Pour commencer, préparez les quatre feuilles de papier filtre, mesurant chacune 12,5 x 7,5 centimètres. Empilez deux feuilles ensemble et placez la pile dans le tampon de transfert pour qu’elle s’imprègne. Placez la membrane PVDF dans de l’éthanol à 95% et agitez la membrane sur une bascule pendant une minute.
Souvenez-vous de l’éthanol. Immergez la membrane dans le tampon de transfert. Et agitez pendant deux minutes.
Ensuite, posez la pile de papier filtre de trempage sur une surface plane et mobile, comme un grand couvercle, et aplatissez-la à l’aide d’un rouleau. À l’aide d’un dégel ou d’une pince à épiler, positionnez soigneusement la membrane PVDF sur la pile. Ensuite, placez une seule feuille de papier filtre sec sur cette membrane et faites glisser le rouleau sur le papier pour absorber tout excès de tampon qui se trouve à la surface de la membrane.
Soulevez le papier filtre supérieur sans frotter contre la membrane. Prélevez des échantillons de fibres isolées du congélateur et décongelez-les à température ambiante avant de centrifuger et de remettre l’échantillon en suspension. Placez une gouttelette d’un microlitre de chaque échantillon au centre de la zone membranaire désignée.
Évitez de toucher la membrane avec l’embout de la pipette. Laissez les gouttelettes de l’échantillon être entièrement absorbées par la membrane pendant 15 minutes.
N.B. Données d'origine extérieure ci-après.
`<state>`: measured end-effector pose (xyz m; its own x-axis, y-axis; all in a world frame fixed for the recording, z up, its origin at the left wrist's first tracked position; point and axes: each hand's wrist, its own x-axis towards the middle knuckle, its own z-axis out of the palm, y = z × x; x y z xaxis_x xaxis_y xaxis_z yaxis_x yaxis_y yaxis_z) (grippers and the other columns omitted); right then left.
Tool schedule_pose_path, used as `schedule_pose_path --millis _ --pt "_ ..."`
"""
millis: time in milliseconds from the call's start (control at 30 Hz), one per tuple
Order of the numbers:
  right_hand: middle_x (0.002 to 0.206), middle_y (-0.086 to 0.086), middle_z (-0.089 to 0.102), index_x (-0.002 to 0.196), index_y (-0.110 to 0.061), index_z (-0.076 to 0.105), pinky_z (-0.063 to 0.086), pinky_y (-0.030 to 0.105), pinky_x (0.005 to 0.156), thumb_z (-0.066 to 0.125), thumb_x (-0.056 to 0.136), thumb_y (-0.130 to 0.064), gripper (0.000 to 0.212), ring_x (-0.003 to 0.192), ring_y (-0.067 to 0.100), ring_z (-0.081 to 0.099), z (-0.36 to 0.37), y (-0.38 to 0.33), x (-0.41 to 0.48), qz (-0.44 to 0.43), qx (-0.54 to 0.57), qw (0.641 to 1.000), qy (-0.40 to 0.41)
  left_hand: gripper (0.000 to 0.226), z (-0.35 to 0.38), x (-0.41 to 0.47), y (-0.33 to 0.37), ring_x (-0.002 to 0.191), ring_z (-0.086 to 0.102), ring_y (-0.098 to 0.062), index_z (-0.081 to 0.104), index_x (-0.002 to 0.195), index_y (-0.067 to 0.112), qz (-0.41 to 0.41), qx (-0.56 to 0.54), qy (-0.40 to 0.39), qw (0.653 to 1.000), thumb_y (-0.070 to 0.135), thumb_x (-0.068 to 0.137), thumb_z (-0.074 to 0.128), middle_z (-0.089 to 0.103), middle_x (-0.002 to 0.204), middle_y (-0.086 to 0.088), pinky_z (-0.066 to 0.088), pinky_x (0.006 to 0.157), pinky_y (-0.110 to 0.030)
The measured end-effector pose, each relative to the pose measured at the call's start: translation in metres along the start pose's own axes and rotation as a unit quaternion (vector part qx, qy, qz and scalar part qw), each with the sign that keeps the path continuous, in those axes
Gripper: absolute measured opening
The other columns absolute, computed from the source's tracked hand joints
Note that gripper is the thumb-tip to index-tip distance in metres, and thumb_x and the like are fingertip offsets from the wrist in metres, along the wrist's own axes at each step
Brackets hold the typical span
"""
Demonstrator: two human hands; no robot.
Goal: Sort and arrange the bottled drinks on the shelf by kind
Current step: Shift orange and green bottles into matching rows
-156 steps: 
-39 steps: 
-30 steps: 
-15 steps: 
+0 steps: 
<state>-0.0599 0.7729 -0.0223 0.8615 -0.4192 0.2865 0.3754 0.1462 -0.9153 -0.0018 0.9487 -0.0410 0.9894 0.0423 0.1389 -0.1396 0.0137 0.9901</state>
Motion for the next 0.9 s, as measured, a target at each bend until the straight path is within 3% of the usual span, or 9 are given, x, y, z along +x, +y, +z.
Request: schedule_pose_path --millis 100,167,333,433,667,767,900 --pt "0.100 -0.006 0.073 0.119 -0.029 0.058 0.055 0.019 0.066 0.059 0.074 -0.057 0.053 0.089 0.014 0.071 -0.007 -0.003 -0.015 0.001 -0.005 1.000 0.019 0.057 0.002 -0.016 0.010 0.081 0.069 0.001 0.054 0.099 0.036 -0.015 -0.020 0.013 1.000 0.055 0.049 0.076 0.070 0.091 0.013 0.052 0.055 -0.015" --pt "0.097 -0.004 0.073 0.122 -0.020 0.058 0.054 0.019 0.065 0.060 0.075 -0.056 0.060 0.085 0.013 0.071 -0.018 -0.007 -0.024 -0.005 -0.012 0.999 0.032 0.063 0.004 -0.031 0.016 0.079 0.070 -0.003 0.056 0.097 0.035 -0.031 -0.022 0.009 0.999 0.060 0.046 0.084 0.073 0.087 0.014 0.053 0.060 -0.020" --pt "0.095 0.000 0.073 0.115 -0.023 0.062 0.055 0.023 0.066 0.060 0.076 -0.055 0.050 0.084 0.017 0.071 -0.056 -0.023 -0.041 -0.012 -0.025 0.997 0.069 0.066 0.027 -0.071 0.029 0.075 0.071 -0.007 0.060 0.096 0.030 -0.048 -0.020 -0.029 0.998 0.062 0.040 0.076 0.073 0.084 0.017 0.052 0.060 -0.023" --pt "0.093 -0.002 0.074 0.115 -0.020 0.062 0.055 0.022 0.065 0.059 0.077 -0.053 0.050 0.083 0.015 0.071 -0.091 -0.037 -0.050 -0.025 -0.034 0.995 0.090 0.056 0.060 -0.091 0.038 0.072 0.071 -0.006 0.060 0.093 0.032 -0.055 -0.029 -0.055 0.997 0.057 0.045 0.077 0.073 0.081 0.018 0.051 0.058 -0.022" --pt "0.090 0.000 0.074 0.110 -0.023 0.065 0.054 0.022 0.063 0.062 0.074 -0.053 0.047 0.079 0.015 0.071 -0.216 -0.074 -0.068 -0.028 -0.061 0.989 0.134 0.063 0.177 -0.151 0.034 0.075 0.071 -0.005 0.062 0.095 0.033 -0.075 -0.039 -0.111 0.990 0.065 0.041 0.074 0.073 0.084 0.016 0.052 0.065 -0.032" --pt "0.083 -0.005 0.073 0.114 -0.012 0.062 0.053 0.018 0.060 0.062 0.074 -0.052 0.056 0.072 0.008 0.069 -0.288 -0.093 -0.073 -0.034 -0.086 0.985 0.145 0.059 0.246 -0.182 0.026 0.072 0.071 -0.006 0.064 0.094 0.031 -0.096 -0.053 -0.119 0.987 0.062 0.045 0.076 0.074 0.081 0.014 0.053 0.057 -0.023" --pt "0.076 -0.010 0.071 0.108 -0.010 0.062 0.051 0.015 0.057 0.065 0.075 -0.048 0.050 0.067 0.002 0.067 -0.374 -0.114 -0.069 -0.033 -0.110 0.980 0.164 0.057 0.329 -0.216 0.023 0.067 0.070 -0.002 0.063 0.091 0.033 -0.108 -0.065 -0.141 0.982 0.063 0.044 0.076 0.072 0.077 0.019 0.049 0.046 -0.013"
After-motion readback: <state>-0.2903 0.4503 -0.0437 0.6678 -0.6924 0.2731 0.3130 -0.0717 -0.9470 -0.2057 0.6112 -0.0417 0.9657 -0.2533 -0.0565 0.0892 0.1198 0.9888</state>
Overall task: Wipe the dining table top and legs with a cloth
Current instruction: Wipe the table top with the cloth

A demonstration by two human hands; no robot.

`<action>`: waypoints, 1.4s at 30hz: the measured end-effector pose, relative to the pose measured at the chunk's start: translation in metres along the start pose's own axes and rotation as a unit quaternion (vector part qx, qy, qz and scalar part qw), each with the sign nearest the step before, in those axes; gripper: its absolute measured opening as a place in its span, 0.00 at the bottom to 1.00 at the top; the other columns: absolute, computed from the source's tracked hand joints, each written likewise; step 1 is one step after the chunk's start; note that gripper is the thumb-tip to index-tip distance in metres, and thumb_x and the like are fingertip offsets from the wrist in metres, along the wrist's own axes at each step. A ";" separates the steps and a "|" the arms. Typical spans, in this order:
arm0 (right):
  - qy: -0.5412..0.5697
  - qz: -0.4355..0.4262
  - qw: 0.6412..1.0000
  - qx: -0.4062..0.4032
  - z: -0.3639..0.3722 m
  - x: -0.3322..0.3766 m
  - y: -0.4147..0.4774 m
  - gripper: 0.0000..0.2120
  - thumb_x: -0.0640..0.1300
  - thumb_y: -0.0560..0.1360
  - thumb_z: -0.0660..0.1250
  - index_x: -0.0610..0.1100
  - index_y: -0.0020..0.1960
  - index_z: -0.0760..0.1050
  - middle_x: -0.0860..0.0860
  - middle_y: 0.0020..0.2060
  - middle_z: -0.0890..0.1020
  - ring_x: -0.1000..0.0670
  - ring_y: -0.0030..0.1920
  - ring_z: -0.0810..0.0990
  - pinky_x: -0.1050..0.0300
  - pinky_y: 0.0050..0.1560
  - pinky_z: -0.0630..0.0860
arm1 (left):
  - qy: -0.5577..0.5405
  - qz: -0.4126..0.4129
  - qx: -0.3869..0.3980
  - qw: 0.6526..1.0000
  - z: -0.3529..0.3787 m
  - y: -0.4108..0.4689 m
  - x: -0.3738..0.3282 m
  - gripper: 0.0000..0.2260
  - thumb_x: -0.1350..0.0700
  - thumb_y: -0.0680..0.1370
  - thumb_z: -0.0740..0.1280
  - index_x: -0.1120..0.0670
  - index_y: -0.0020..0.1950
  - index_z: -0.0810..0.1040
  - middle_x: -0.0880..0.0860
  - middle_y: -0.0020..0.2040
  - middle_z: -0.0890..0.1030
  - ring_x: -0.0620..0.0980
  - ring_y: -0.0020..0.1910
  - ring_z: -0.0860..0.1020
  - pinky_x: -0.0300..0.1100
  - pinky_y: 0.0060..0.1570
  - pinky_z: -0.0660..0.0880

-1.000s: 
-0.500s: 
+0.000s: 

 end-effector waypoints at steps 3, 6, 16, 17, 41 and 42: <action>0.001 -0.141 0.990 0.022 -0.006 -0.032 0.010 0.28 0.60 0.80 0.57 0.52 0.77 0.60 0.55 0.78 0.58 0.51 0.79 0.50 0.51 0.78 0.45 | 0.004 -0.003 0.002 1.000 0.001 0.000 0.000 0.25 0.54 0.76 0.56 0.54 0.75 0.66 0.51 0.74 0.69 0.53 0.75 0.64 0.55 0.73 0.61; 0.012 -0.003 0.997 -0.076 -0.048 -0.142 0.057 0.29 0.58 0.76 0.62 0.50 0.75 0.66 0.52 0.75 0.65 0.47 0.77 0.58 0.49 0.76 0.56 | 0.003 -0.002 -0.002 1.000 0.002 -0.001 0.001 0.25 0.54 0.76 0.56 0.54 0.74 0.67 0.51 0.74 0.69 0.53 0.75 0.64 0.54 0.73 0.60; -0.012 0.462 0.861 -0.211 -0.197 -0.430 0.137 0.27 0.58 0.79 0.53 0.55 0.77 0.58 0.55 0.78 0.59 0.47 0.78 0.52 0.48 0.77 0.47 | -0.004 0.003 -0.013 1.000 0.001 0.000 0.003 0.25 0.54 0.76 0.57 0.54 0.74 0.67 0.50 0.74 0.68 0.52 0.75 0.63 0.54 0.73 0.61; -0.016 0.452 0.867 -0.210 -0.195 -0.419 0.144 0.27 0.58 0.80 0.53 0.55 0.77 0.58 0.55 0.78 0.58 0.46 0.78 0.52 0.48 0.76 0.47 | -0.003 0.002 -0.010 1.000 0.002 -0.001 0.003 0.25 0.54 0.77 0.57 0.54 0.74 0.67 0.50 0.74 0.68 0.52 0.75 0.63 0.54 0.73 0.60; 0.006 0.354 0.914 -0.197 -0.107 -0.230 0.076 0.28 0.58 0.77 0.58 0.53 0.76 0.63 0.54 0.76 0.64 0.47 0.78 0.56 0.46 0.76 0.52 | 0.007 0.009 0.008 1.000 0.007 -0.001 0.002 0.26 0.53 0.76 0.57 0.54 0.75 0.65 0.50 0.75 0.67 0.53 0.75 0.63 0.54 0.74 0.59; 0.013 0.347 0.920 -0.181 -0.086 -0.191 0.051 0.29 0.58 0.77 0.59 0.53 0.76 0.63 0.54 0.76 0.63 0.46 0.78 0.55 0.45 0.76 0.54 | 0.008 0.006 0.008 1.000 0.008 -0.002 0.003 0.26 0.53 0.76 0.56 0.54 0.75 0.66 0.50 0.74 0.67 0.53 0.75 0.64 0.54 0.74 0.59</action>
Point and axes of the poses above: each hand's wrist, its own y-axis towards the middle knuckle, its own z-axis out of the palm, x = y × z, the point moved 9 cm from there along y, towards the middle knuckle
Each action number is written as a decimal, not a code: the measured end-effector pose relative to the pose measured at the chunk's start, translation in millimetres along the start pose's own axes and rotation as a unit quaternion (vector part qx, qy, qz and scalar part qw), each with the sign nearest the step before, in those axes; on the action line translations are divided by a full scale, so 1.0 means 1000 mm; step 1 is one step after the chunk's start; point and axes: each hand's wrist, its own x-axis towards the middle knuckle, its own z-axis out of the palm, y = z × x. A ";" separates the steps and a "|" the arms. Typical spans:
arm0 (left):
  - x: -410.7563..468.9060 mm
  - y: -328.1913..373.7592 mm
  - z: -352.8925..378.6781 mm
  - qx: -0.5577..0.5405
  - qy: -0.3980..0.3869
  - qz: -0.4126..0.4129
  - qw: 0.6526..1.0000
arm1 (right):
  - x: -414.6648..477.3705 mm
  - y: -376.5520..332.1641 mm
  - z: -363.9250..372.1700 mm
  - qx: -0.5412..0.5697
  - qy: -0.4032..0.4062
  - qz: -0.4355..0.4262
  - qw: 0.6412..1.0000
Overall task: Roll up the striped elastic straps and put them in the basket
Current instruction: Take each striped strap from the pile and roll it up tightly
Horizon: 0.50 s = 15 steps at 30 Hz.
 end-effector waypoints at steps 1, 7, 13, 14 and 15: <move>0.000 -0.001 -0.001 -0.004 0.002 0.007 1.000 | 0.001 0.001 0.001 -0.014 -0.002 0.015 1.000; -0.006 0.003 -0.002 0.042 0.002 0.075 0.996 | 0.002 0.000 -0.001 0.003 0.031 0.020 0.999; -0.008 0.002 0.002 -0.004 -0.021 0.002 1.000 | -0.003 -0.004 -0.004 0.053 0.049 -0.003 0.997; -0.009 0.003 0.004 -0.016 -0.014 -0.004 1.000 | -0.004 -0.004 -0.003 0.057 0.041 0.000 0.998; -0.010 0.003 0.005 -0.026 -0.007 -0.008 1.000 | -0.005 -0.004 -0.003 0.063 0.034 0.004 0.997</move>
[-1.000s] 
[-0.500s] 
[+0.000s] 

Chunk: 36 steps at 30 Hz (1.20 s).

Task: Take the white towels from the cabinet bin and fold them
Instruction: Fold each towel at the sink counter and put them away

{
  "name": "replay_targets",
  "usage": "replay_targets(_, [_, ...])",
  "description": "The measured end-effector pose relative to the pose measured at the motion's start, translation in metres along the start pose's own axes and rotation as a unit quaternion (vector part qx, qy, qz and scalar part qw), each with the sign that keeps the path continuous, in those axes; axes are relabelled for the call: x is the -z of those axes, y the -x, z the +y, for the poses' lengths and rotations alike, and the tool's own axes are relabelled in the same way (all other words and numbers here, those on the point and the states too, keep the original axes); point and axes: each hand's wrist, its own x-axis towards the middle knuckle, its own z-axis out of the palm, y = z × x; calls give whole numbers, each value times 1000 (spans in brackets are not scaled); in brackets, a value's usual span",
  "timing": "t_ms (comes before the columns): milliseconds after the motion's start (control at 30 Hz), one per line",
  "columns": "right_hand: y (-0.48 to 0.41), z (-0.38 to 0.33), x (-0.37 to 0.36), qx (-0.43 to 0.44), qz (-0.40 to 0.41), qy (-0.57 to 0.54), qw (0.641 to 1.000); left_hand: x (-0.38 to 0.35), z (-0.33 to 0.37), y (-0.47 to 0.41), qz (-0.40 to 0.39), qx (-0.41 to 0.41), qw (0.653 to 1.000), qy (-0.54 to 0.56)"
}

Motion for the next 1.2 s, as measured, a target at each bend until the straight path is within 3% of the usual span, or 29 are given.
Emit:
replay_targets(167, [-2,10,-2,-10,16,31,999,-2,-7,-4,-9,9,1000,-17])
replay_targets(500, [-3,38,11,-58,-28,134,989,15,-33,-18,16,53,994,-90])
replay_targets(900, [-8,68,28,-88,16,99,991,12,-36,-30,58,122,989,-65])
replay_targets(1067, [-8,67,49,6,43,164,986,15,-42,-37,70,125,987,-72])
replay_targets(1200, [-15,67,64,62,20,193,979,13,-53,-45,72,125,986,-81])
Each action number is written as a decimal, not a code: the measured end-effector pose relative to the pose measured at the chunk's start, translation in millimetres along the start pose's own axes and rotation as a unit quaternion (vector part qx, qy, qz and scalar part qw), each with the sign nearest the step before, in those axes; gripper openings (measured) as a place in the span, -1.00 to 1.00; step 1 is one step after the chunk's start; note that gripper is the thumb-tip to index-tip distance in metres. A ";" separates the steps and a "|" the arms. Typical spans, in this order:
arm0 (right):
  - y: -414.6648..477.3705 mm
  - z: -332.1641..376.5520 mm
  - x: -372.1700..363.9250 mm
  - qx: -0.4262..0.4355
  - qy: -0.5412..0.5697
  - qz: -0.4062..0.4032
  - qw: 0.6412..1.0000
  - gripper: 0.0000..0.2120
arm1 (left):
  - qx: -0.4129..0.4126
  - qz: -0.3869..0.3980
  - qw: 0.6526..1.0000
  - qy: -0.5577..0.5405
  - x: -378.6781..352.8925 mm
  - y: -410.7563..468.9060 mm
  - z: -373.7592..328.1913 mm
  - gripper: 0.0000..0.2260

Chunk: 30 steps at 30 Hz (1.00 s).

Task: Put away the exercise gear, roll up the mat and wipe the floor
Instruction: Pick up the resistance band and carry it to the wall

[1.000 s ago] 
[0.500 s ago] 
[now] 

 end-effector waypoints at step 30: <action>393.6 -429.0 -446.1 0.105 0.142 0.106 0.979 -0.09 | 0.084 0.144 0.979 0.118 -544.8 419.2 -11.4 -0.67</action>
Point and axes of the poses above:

Ensuite, à l’aide d’un dégel ou d’une pince à épiler, soulevez délicatement la membrane de la pile de papier filtre humide.
Placez-le sur une feuille de papier filtre sèche et laissez-le pendant au moins cinq minutes pour le déshydrater. Réactivez la membrane une fois que les taches d’échantillon sont devenues complètement blanches. Procédez ensuite à l’immunomarquage de la protéine cible.
Apprenez à utiliser l’intensité du panneau de signaux pour classer l’intensité des isoformes du CMH et des signaux d’actine à partir des images de transfert de points. La détection des protéines cibles fortes, moyennes et faibles est indiquée par des signaux saturés, modérés et faibles respectivement. Pour l’identification du type de fibre, comparez d’abord les résultats de la chaîne lourde de la myosine IIA et de la chaîne lourde de la myosine.
Documentez les fibres qui n’affichent qu’une seule isoforme de chaîne lourde de myosine avec une intensité de signal saturée ou modérée. Enregistrez les fibres détectées avec l’actine et aucune détection de la myosine à chaîne lourde 1 ou IIA comme type potentiel 2X. Si un faible signal d’isoforme de chaîne lourde de myosine est présent avec un signal d’actine désaturé modéré, enregistrez-le comme non identifié.
Éliminez les échantillons contenant des protéines cibles faibles ou non détectées. Les fibres présentant des signaux saturés ou modérés de MHCIIA et de MHC1 ne doivent pas être utilisées pour la préparation spécifique au type de fibre. Après l’identification MYO1D, préparez des échantillons de type un et deux en combinant des fibres avec des signaux saturés ou modérés pour l’isoforme MHC respective.
Utilisez 10 microlitres de chaque échantillon spécifique au type de fibre et séparez-les sur une page de gel préfabriqué par FDS, en suivant les directives du fabricant. Utiliser un imageur sur gel pour détecter l’isoforme cible du CMH, en suivant le protocole du fabricant. Comparez l’intensité du signal de chaque isoforme de CMH dans tous les échantillons spécifiques au type de fibre.
L’ID du type de fibre est confirmé par l’isoforme correcte du CMH à une intensité de signal modérée ou saturée. L’immunomarquage de la tache de points a permis d’identifier les fibres de type 2, les fibres de type 1 et les fibres potentielles de type 2X. Les échantillons spécifiques au type de fibre ont été validés à l’aide d’anticorps spécifiques à la chaîne lourde du transfert Western et de la myosine.